**TASK REQUIREMENTS**.
Copy the data below exactly, omitting any picture it contains.

**DATA**.

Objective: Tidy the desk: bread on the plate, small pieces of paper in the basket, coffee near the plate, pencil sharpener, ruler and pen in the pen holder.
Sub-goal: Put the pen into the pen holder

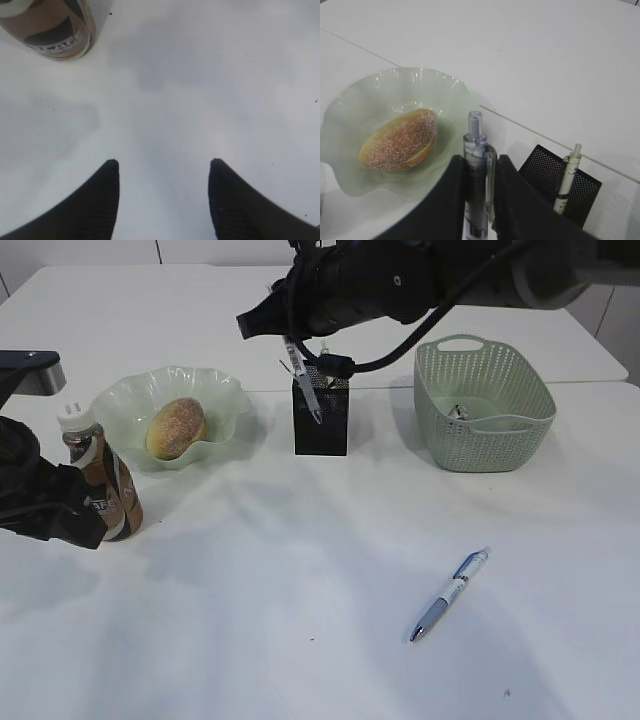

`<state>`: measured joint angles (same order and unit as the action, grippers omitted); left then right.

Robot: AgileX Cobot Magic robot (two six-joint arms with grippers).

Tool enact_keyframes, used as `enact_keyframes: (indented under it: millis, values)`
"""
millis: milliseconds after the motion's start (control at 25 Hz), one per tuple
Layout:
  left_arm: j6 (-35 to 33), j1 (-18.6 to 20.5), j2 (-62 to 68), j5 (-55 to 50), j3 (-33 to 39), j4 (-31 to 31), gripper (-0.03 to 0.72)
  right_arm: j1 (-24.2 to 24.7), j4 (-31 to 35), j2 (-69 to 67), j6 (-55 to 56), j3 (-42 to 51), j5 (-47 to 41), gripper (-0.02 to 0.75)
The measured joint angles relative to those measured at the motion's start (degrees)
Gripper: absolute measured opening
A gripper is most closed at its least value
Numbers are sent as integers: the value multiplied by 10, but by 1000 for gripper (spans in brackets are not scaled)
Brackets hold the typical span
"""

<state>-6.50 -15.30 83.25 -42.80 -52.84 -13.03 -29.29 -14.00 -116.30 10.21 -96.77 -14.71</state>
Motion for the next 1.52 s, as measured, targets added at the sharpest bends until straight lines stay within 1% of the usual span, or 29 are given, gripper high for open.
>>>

**REPLY TO THE EXERCISE**.
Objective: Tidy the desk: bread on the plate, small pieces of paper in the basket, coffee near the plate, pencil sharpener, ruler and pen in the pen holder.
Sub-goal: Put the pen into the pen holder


`<state>`: measured joint angles (same order and unit as the action, grippers omitted); left then right.

Robot: AgileX Cobot Magic robot (two six-joint arms with grippers).

Tool enact_keyframes, used as `enact_keyframes: (indented under it: millis, values)`
"""
millis: milliseconds after the motion's start (control at 25 Hz), one per tuple
Layout:
  left_arm: j6 (-35 to 33), j1 (-18.6 to 20.5), j2 (-62 to 68), j5 (-55 to 50), j3 (-33 to 39), j4 (-31 to 31), gripper (-0.03 to 0.72)
  right_arm: j1 (-24.2 to 24.7), j4 (-31 to 35), j2 (-69 to 67), j6 (-55 to 56), j3 (-42 to 51), j5 (-47 to 41), gripper (-0.02 to 0.75)
The measured joint angles relative to those measured at the motion's start (degrees)
Gripper: absolute measured opening
A gripper is most closed at its least value
Numbers are sent as integers: the value multiplied by 10, but by 1000 for gripper (spans in brackets are not scaled)
Brackets hold the typical span
"""

<state>-6.50 -15.30 83.25 -42.80 -52.84 -13.03 -29.29 -14.00 -116.30 10.21 -96.77 -14.71</state>
Motion for the next 1.52 s, as measured, targets added at the sharpest bends until straight lines stay within 1% of the usual span, or 29 are given, gripper high for open.
>>>

For this exercise, nothing more remains to be given.